WAX Technical How To #18

Ross Dold
EOSphere Blog

--

Running WAX Mainnet production nodes can be very resource intensive. Considering that many operators endeavour to provide Full nodes with a complete history of blocks, storage requirements can be a challenge as they are constantly expanding.

This 18th WAX technical How To Edition will walk through a guide on how to optimise disk utilisation utilising ZFS Deduplication across multiple WAX nodes.

Optimise Disk Utilisation with ZFS Deduplication

For the most part WAX software is weighted to only use a single thread and won’t necessarily use all resources available. If your operational hardware has sufficient CPU, RAM and Storage it may be quite economical to run multiple WAX nodes on a single physical server. This can be accomplished using Virtual Machines, Containers or pure Baremetal with different service TCP ports.

With multiple nodes running on the same server the first challenge is typically the amount of disk space required as all data is required to be duplicated. The blocks data is currently 3.1TB and state-history data is currently 7.9TB, doubling this on a single server would require a substantial amount of disk.

Thankfully this can be mitigated using ZFS Deduplication.

Zettabyte File System (ZFS)

ZFS (Zettabyte File System) is a highly scalable and advanced file system that was originally developed by Sun Microsystems (now owned by Oracle Corporation) for the Solaris operating system. It is designed to address the limitations of traditional file systems and provide features like data integrity, data protection, and high storage capacity.

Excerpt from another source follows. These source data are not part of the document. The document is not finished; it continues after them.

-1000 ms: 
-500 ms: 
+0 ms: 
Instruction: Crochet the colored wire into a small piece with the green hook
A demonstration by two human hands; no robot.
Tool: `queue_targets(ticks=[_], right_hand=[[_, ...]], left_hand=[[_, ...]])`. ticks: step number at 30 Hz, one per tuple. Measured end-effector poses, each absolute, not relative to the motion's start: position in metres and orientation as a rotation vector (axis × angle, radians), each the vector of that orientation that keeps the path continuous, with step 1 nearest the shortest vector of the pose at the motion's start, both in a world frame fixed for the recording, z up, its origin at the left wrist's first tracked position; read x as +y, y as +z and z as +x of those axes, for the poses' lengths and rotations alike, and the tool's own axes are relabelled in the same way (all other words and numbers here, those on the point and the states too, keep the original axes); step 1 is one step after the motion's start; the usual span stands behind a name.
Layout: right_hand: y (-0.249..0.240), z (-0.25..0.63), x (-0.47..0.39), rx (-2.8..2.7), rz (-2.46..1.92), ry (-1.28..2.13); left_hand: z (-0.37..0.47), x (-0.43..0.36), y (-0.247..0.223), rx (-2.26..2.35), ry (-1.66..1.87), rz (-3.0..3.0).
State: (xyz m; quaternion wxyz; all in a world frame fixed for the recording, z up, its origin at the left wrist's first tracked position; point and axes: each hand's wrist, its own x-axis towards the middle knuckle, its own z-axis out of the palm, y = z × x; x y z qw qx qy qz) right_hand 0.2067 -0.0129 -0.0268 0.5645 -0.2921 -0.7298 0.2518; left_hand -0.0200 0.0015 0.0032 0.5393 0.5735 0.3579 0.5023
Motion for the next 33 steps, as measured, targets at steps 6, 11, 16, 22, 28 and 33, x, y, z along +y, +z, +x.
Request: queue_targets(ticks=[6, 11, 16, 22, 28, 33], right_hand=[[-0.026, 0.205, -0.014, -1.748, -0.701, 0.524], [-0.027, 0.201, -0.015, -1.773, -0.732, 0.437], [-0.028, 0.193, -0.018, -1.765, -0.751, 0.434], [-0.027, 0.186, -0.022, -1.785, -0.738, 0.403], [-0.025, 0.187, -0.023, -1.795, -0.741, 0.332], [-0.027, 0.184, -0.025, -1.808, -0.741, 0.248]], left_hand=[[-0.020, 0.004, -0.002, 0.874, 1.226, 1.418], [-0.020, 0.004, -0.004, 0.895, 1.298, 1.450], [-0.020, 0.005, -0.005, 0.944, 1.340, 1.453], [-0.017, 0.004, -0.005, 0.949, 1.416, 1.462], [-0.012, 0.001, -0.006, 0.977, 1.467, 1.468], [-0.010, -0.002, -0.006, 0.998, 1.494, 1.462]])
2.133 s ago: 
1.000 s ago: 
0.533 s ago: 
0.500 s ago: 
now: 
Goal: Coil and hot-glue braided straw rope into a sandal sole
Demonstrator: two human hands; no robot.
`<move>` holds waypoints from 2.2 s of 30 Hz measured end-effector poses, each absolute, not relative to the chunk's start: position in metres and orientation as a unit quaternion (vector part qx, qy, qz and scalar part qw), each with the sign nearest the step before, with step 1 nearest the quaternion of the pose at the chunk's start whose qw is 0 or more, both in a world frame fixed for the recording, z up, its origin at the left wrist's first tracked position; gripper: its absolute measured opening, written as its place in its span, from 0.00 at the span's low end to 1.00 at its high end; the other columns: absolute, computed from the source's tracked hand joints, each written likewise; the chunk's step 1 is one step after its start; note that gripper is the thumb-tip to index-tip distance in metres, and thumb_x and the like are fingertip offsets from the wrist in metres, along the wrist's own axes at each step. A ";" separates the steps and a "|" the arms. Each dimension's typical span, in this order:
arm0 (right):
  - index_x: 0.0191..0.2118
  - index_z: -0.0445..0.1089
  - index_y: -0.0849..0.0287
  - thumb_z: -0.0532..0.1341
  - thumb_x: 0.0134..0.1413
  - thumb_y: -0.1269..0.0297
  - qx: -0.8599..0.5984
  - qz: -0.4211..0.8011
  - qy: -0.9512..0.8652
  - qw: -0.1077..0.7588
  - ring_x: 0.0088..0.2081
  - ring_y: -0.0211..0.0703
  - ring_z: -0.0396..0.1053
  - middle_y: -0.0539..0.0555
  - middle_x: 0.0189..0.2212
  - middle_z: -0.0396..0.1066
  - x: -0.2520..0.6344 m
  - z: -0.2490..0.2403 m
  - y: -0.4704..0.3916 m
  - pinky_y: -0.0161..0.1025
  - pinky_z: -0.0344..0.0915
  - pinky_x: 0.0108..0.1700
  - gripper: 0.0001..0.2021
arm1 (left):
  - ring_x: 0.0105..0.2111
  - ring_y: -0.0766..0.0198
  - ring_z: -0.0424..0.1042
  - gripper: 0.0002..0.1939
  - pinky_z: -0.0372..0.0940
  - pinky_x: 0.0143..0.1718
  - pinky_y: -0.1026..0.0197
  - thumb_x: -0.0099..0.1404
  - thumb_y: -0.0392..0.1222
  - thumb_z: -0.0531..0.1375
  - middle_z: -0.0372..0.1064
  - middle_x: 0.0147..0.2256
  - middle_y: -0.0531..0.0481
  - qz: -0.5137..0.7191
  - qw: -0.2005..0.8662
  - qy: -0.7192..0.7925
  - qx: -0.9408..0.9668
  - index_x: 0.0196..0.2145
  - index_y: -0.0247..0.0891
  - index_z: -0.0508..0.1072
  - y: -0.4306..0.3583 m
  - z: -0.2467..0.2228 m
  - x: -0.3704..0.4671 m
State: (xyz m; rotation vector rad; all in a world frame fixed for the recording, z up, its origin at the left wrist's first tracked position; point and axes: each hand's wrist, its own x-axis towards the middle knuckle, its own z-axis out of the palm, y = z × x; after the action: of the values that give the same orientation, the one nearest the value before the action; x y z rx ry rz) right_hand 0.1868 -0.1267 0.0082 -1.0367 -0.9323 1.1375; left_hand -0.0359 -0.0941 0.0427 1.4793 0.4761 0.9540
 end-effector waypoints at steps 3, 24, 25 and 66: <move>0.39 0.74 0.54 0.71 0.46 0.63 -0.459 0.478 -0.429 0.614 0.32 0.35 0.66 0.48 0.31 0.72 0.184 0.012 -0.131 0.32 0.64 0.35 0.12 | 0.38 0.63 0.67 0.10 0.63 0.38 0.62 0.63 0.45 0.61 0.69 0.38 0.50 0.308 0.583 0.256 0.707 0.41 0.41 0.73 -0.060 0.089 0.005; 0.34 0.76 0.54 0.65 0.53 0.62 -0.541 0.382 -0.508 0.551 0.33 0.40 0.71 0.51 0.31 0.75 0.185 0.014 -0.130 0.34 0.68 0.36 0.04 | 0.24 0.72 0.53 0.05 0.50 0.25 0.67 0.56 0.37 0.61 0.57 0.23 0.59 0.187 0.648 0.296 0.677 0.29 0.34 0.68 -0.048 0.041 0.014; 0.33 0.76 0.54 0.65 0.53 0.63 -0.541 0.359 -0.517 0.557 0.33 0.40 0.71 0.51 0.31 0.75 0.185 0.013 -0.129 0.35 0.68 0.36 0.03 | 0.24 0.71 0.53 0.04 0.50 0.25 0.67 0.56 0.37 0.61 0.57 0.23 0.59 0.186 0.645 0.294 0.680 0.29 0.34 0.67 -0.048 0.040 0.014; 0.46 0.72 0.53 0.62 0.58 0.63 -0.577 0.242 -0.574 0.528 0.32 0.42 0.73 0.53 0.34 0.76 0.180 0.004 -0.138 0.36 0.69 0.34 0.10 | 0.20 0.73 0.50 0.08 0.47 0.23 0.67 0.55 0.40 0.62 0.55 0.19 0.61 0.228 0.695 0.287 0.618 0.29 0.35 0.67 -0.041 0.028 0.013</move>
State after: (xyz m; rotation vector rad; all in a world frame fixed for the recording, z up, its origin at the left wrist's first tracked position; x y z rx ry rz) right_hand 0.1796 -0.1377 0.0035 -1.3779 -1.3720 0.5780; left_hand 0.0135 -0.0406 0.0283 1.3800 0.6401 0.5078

Due to its advanced features and robustness, ZFS has gained popularity in various environments, including data centres, file servers, and storage appliances. It has also been ported to other operating systems such as Linux and FreeBSD, providing a versatile and reliable storage solution.

ZFS Deduplication

The deduplication feature offered by ZFS allows for the elimination of redundant data within ZFS pools/filesystems. In our case we have a considerable amount of duplicate data stored in the blocks and state-history folders, only a single copy of these files will be retained. The remaining instances will function as references to that original data copy. This approach significantly conserves disk space within your configured physical server’s ZFS pool.

From a technical perspective, when you copy, move, or create new data within your ZFS pool/filesystem, ZFS divides it into smaller chunks and compares these chunks with existing ones stored. By identifying matches between the chunks, even if only parts of the data correspond, the deduplication feature effectively reduces the disk space consumption.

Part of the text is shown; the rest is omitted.